Four complementary metrics are employed: (1) Accuracy (raw correct‑answer rate); (2) Entropy, the normalized Shannon entropy of the model’s probability distribution over the four options, measuring uncertainty; (3) APES (Average Pairwise Entropy Shift), which quantifies how much entropy changes when moving between levels of a given variable (e.g., male vs. female voice); and (4) Fleiss’ κ, a chance‑corrected agreement statistic that captures consistency of the final chosen answer across perturbations. Higher entropy and APES indicate greater variability, while higher κ indicates stronger consistency.
Key findings:
- Gender robustness: Across all models, swapping male and female synthetic voices produces negligible differences in accuracy (<0.5 % gap) and minimal changes in entropy, APES, and κ. This suggests that current TTS and ASR pipelines already mitigate gender‑related acoustic variation.

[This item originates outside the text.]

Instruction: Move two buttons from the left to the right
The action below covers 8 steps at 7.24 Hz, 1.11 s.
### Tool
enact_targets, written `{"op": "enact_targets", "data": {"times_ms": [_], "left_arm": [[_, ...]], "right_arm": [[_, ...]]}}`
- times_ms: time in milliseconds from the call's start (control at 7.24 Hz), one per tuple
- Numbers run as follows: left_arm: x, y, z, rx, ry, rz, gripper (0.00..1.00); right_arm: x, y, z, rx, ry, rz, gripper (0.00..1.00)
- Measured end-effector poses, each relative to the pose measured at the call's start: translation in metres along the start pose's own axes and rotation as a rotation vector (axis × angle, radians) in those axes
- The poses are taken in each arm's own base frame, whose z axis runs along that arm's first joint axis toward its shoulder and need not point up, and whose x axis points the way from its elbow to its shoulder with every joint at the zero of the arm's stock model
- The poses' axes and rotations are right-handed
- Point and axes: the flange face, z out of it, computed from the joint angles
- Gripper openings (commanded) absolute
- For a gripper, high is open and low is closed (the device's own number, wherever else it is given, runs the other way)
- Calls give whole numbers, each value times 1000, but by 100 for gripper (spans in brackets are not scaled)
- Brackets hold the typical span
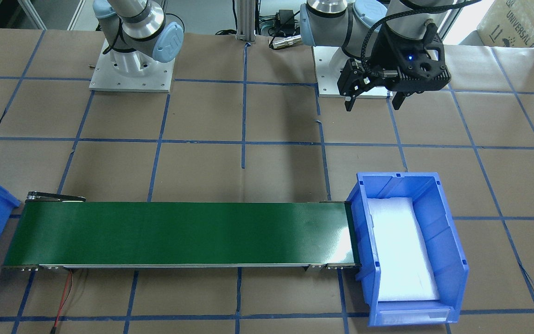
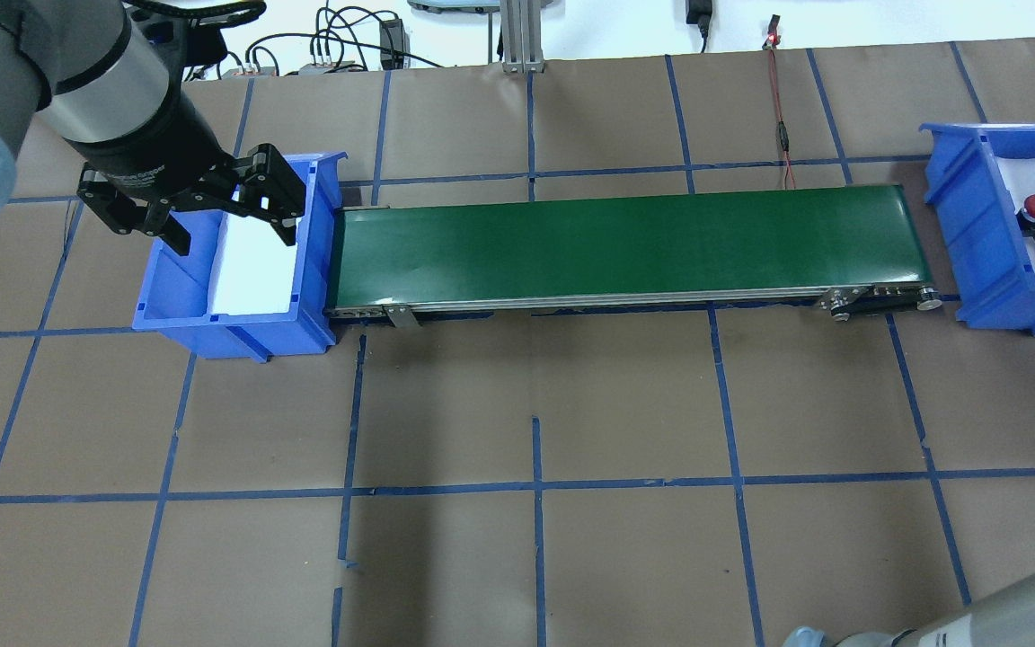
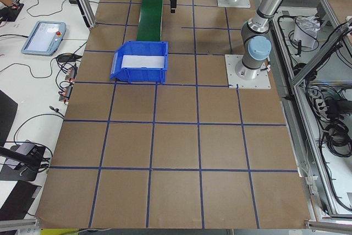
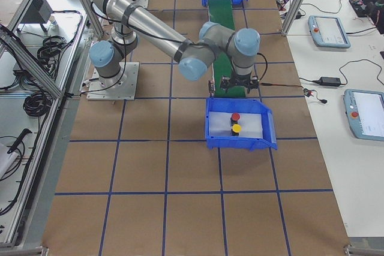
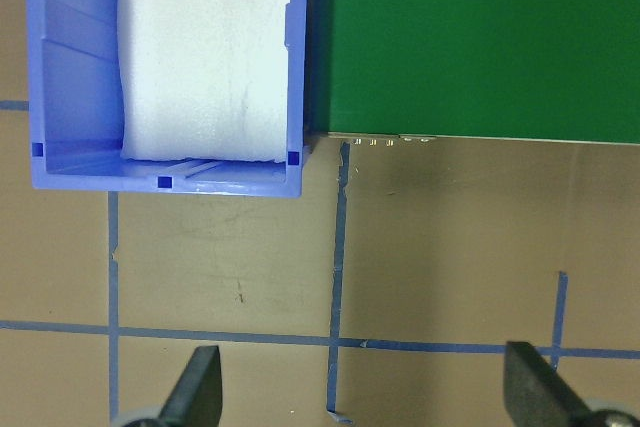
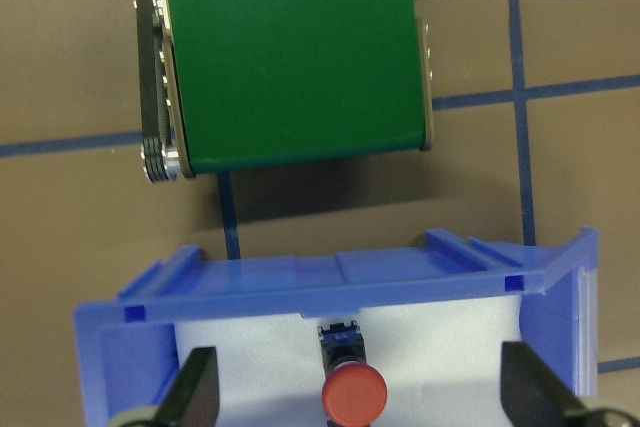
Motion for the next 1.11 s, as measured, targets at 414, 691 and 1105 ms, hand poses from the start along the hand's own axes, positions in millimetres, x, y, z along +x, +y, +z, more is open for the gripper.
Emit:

- Language and accent sensitivity: Switching languages or accents consistently raises entropy (by 0.02–0.04) and lowers κ (by 0.03–0.08). Korean, a medium‑resource language in the set, exhibits the largest entropy increase, implying that language‑specific phonetic and prosodic characteristics affect downstream reasoning. Accent changes (e.g., American vs. Indian English, Beijing vs. Northeastern Mandarin) show similar trends, confirming that acoustic diversity propagates into the LLM’s decision‑making.

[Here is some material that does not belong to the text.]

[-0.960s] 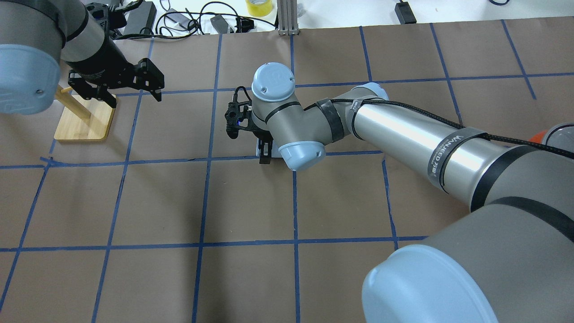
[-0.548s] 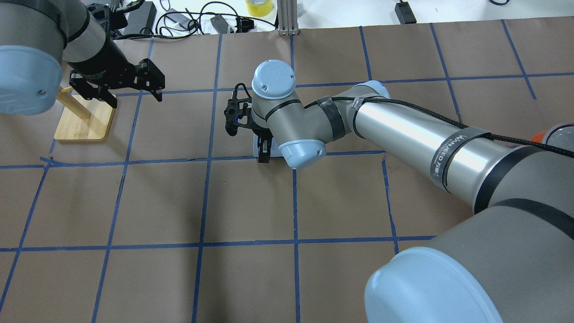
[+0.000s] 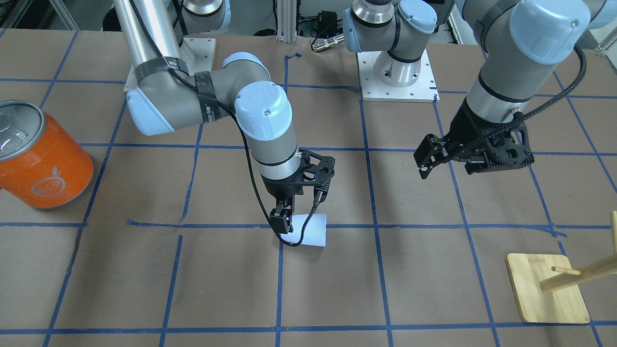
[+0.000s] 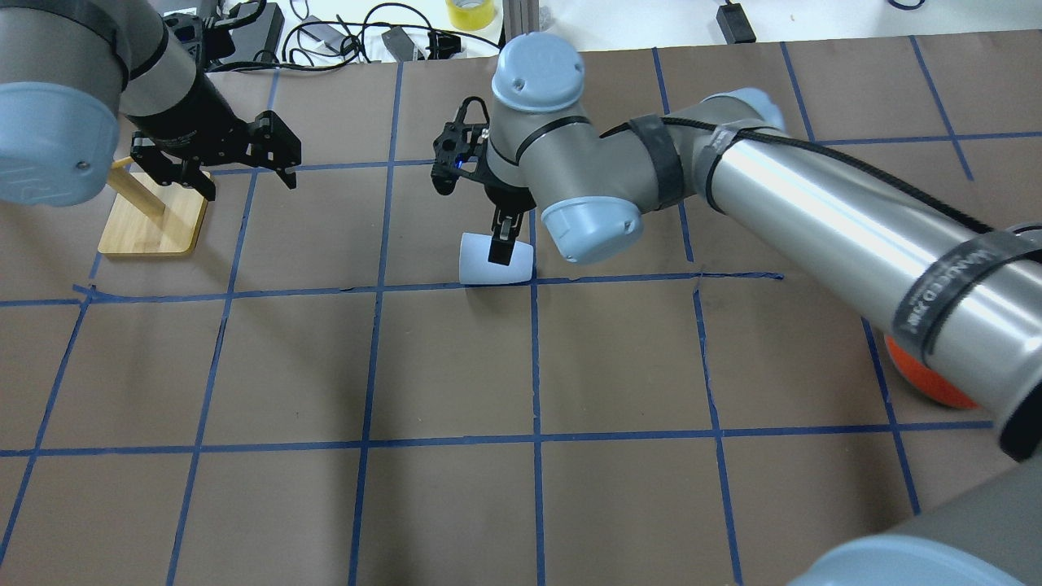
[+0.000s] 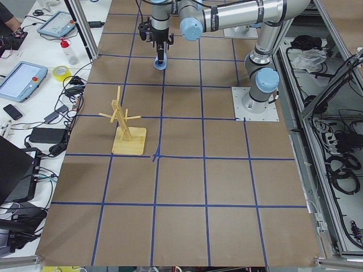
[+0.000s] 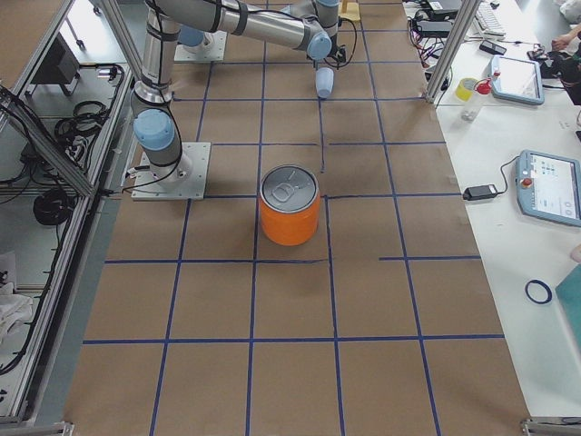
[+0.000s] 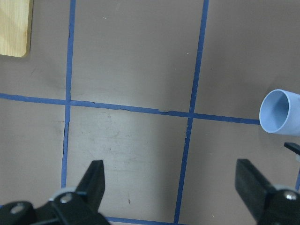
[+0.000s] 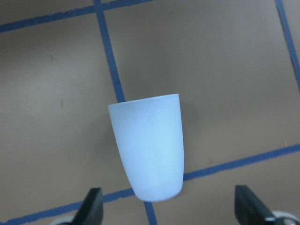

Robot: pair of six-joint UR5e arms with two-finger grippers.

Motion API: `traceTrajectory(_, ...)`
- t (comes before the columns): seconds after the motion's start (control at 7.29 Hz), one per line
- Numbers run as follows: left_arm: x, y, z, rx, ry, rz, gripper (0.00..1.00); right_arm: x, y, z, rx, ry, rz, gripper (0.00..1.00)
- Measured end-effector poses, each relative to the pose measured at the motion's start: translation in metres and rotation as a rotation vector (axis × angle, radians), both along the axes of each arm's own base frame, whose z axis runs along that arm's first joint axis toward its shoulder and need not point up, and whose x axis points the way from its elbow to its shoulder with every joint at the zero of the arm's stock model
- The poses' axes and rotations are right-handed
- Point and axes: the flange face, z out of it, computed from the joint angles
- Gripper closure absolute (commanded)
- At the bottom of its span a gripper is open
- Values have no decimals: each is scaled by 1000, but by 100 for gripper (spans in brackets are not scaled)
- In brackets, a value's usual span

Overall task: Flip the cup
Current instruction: 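Raise the right arm back to rest while the left arm reaches toward the cup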

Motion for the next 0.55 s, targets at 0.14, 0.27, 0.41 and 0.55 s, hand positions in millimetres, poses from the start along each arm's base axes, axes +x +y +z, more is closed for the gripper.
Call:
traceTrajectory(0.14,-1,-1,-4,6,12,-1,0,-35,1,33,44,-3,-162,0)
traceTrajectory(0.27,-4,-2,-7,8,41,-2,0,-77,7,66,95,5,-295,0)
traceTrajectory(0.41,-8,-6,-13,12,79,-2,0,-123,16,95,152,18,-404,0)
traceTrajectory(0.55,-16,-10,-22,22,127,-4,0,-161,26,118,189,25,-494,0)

- Option‑order bias: Reversing the answer‑option order dramatically reduces Fleiss’ κ (average drop ≈0.15) and, for several models, pushes κ close to zero, evidencing a strong selection bias that persists in the speech modality. This mirrors prior text‑only findings but demonstrates that speech input can amplify the effect.
- Model‑specific behavior: Gemini and Gemma families display higher entropy and lower κ, indicating more unstable predictions under perturbations. Voxtral models, especially the larger variants, achieve lower entropy and higher κ, suggesting more confident and consistent outputs. Phi‑4 shows a wide inter‑quartile range, reflecting heterogeneous behavior across questions. Applying chain‑of‑thought (CoT) prompting modestly reduces entropy and improves κ, hinting that explicit reasoning steps can mitigate some instability.
- Cultural vs. neutral questions: When separating culturally sensitive (CS) from culturally agnostic (CA) items, CS questions yield slightly higher entropy and lower κ across models, indicating that cultural context adds another layer of difficulty that speech input can exacerbate.
The authors conclude that while current MLLMs are relatively robust to demographic (gender) variation, they remain vulnerable to linguistic (language, accent) and structural (option order) factors. Speech therefore does not merely inherit textual biases but can amplify them, especially when the acoustic front‑end introduces language‑specific errors. The paper recommends expanding training data to include a broader spectrum of low‑resource languages and dialects, integrating error‑aware multi‑task learning that jointly optimizes ASR, TTS, and LLM components, and exploring architectural or prompting strategies (e.g., CoT) that reduce reliance on superficial input ordering.
Overall, the work contributes (1) a publicly released, high‑quality multilingual spoken QA benchmark (BiasInEar), (2) a unified evaluation framework that combines accuracy, uncertainty, and agreement metrics, and (3) a detailed empirical portrait of how speech‑enabled LLMs behave across linguistic, demographic, and positional dimensions. These resources lay the groundwork for future research on fairness, robustness, and bias mitigation in multimodal language technologies.